When to Stop Working From Home? How About Never, Workers Say

U.S. workers who are being shepherded back to the office would rather continue doing their jobs from home, at least a few days a week.

It’s not that they hate the idea of returning, but more that they’ve grown to really like the work-from-home life. It’s becoming the big topic of conversation across virtual workplaces, as companies try to get employees to leave their makeshift desks in bedrooms, kitchen counters, porches or backyards for the once-familiar surroundings of the good old office.

A Wells Fargo/Gallup survey released Wednesday found 42% of 1,094 workers surveyed in August had a positive view of working remotely, versus 14% who viewed it negatively. Almost a third of the 1,200 U.S. office workers surveyed by consultancy PricewaterhouseCoopers in June said they’d prefer to never go back to the office, while 72% said they’d like to work away from the office at least two days a week.

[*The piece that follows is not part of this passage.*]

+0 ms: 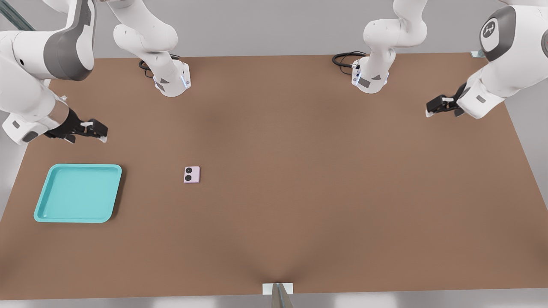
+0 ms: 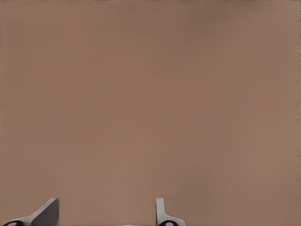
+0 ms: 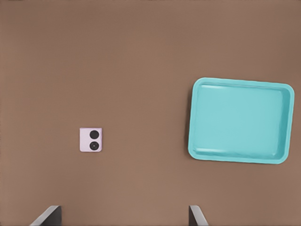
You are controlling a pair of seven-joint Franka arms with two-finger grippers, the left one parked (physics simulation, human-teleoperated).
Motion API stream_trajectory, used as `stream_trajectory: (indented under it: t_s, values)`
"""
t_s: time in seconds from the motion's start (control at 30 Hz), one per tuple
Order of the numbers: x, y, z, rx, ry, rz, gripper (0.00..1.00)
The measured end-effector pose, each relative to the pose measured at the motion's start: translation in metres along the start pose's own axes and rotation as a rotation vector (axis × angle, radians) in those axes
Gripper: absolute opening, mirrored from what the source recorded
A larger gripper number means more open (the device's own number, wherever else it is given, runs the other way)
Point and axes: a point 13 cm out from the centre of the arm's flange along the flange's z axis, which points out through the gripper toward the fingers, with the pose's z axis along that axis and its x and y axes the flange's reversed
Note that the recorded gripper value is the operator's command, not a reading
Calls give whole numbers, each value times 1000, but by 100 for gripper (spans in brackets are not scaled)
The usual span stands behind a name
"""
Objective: Keep left arm still and place phone on the tray with right arm
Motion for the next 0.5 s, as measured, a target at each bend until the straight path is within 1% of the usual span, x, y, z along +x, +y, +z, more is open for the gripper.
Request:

Until recently, for those lucky enough to still have a job and to be able to do it from home, the question of whether they wanted to return to the office was theoretical. Now the prospect’s real. JPMorgan Chase & Co. has told its most senior sales and trading staff that they need to be in the office by Sept. 21. (There are exceptions for those with health or childcare issues.) At other firms, workers are being encouraged rather than commanded to come back, and employees are debating whether that means they have a choice to opt out of returning.